The answer must be every line from the entries below that includes "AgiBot".
# # #
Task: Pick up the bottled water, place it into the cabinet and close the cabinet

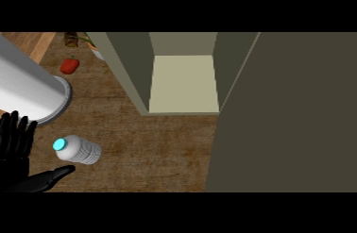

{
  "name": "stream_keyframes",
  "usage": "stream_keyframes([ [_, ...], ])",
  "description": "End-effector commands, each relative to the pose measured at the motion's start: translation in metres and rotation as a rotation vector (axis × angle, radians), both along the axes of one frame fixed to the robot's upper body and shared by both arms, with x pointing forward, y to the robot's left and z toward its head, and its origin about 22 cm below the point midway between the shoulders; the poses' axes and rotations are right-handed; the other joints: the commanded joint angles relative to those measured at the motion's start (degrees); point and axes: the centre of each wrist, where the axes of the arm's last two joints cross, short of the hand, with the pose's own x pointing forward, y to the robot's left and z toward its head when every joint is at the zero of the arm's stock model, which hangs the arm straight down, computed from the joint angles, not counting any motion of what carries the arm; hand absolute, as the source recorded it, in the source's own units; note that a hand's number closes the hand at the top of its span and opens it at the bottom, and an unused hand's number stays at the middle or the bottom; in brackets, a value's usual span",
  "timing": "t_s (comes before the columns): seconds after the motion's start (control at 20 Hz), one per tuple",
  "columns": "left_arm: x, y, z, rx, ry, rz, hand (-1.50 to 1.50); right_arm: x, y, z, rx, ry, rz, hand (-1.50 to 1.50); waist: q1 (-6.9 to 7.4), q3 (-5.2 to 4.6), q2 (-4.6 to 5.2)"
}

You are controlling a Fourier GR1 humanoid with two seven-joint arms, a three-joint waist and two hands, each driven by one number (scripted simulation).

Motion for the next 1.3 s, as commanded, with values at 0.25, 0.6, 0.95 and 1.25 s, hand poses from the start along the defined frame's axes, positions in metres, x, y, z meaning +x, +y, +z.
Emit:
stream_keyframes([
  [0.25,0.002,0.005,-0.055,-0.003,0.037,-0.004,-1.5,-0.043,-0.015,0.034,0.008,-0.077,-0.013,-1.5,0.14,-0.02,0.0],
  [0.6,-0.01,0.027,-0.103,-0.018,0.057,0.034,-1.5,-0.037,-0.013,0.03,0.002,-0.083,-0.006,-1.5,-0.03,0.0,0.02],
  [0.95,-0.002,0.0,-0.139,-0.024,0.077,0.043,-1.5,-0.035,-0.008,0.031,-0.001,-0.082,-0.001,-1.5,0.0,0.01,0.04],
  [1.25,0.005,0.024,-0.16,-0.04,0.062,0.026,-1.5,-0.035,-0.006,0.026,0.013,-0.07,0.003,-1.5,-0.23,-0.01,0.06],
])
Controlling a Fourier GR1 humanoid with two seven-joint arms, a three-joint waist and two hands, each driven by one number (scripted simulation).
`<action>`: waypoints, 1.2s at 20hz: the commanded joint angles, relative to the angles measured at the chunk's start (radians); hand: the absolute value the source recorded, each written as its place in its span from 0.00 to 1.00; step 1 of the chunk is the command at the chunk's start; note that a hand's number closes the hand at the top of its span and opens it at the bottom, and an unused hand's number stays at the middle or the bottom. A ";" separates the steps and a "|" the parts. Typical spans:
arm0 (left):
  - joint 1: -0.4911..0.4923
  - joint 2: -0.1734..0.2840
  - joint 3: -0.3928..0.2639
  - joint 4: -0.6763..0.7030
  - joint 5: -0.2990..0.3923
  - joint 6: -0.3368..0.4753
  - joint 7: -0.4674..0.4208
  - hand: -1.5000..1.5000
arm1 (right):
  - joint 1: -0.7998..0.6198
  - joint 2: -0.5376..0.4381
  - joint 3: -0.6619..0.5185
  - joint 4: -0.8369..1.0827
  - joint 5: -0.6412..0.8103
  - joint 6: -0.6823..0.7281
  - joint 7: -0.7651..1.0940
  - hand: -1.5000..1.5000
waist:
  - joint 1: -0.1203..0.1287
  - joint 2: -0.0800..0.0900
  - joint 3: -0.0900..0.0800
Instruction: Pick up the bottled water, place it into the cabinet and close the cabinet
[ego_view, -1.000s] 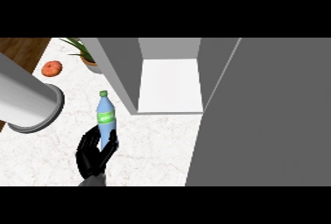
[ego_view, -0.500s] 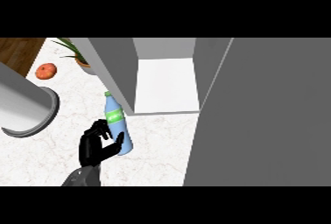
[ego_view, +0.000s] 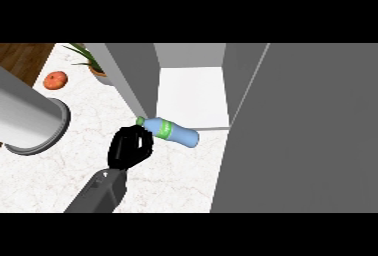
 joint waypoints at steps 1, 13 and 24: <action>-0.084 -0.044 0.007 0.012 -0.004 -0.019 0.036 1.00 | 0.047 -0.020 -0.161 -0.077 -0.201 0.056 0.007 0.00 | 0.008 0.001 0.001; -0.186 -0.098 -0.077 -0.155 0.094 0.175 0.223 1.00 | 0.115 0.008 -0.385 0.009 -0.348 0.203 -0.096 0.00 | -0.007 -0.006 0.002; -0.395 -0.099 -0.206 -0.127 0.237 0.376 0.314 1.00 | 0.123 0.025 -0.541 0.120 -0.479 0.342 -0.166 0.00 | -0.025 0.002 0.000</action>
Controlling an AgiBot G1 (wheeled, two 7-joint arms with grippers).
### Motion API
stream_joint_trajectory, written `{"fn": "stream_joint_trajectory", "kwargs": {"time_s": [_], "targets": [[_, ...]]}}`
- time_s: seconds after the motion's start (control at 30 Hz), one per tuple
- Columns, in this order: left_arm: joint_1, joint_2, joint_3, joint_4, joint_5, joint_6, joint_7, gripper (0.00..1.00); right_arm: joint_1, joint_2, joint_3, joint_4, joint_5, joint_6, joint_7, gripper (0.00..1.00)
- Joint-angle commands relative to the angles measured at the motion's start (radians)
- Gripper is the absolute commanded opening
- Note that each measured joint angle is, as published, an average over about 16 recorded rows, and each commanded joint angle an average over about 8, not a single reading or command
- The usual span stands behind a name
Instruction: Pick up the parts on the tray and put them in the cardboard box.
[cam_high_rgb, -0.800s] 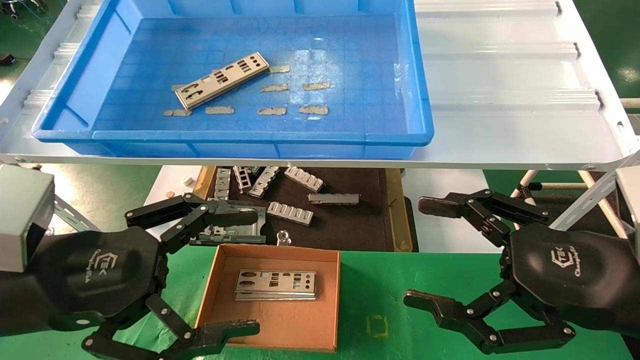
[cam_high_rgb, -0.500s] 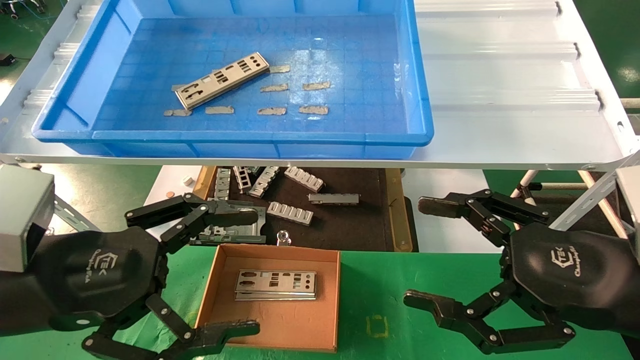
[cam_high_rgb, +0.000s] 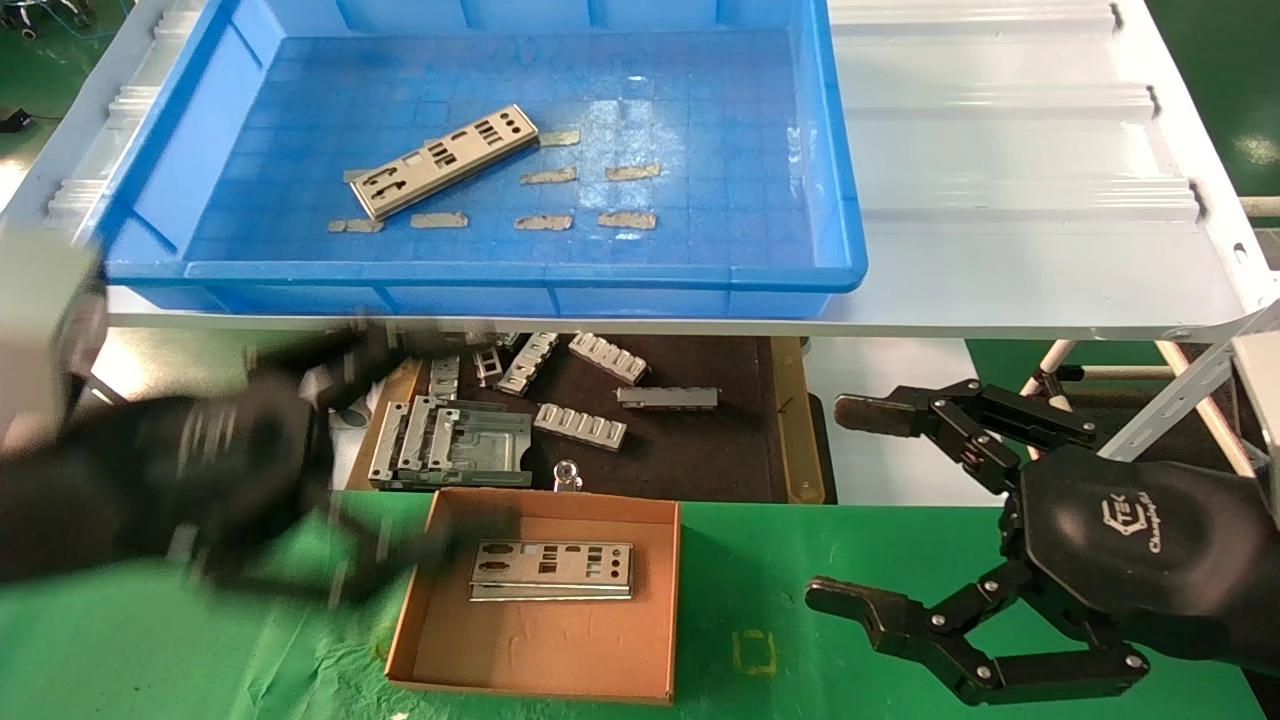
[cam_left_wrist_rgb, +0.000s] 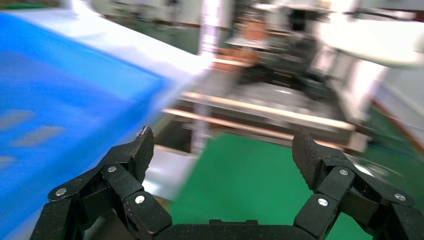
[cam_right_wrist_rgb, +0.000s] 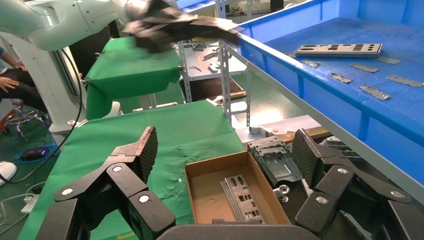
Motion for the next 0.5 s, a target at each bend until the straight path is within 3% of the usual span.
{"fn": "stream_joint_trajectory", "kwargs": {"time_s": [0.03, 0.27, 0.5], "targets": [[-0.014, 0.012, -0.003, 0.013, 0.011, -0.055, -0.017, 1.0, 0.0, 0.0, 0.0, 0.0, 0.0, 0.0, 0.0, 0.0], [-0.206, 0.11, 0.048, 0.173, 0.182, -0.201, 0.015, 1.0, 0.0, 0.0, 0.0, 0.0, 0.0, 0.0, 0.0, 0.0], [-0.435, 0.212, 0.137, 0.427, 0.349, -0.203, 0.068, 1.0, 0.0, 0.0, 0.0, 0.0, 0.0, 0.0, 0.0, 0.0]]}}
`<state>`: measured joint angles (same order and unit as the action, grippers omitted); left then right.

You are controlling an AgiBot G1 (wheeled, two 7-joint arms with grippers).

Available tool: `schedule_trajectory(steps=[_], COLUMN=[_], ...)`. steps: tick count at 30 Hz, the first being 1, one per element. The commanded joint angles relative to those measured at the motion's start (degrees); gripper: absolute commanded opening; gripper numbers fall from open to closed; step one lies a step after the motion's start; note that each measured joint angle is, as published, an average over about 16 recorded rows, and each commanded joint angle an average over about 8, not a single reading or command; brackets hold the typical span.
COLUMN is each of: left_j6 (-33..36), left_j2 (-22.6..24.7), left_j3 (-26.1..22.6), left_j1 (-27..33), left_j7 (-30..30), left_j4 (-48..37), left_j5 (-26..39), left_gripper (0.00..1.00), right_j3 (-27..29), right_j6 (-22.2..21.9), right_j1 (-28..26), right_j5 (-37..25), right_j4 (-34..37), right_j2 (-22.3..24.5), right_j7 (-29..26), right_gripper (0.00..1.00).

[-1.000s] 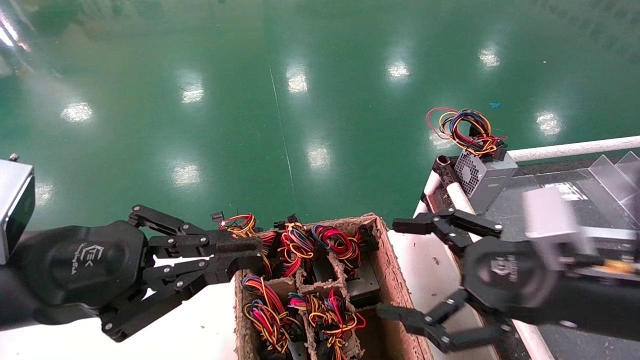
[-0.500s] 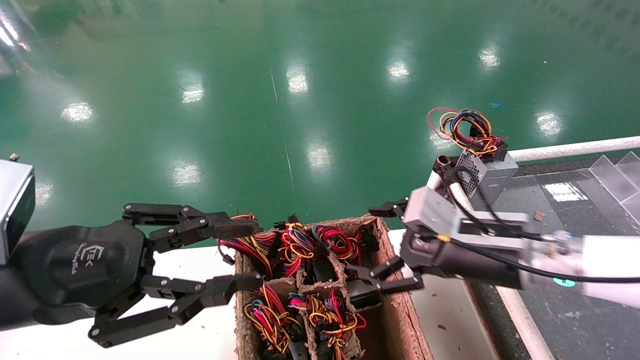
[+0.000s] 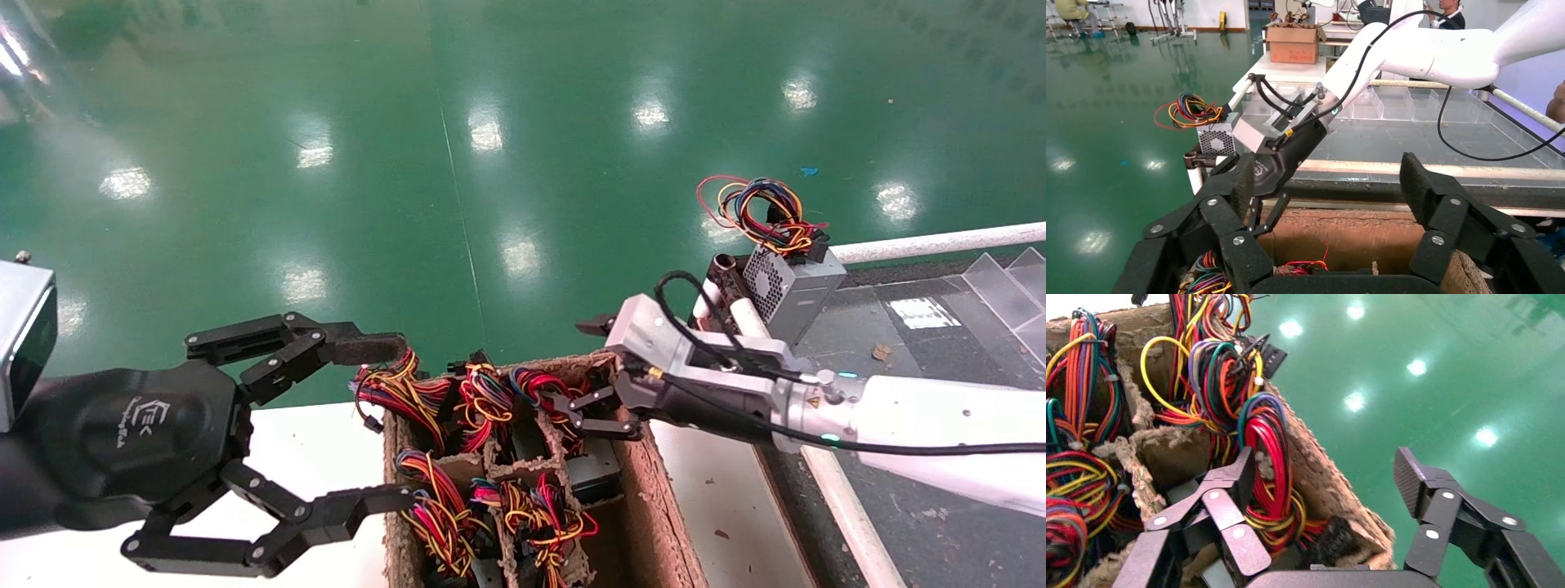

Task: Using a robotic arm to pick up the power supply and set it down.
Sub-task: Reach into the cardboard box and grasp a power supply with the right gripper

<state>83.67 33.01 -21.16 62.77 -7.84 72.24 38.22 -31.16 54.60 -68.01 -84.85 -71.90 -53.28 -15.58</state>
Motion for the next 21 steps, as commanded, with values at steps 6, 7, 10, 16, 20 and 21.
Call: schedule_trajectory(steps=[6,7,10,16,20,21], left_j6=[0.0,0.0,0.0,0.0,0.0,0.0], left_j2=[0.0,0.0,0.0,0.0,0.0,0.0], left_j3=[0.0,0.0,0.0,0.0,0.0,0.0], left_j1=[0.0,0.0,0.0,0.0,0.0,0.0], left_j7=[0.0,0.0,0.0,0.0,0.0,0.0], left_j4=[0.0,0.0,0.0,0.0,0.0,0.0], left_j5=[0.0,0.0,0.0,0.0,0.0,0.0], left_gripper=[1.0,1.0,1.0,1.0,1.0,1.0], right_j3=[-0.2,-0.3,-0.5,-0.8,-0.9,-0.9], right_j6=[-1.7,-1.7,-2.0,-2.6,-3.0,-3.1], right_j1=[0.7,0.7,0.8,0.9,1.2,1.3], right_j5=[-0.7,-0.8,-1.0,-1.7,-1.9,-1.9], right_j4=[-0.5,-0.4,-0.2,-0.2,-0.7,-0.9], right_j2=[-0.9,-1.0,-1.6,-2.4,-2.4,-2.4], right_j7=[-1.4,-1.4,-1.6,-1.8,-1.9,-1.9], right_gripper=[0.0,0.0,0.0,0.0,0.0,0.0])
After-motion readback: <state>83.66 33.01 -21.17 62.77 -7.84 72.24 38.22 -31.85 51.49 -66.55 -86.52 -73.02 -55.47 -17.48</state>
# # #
ANSWER BOX —
Controlling an AgiBot G1 (wheeled, two 7-joint arms with grippers).
You are controlling an AgiBot G1 (wheeled, two 7-joint arms with grippers).

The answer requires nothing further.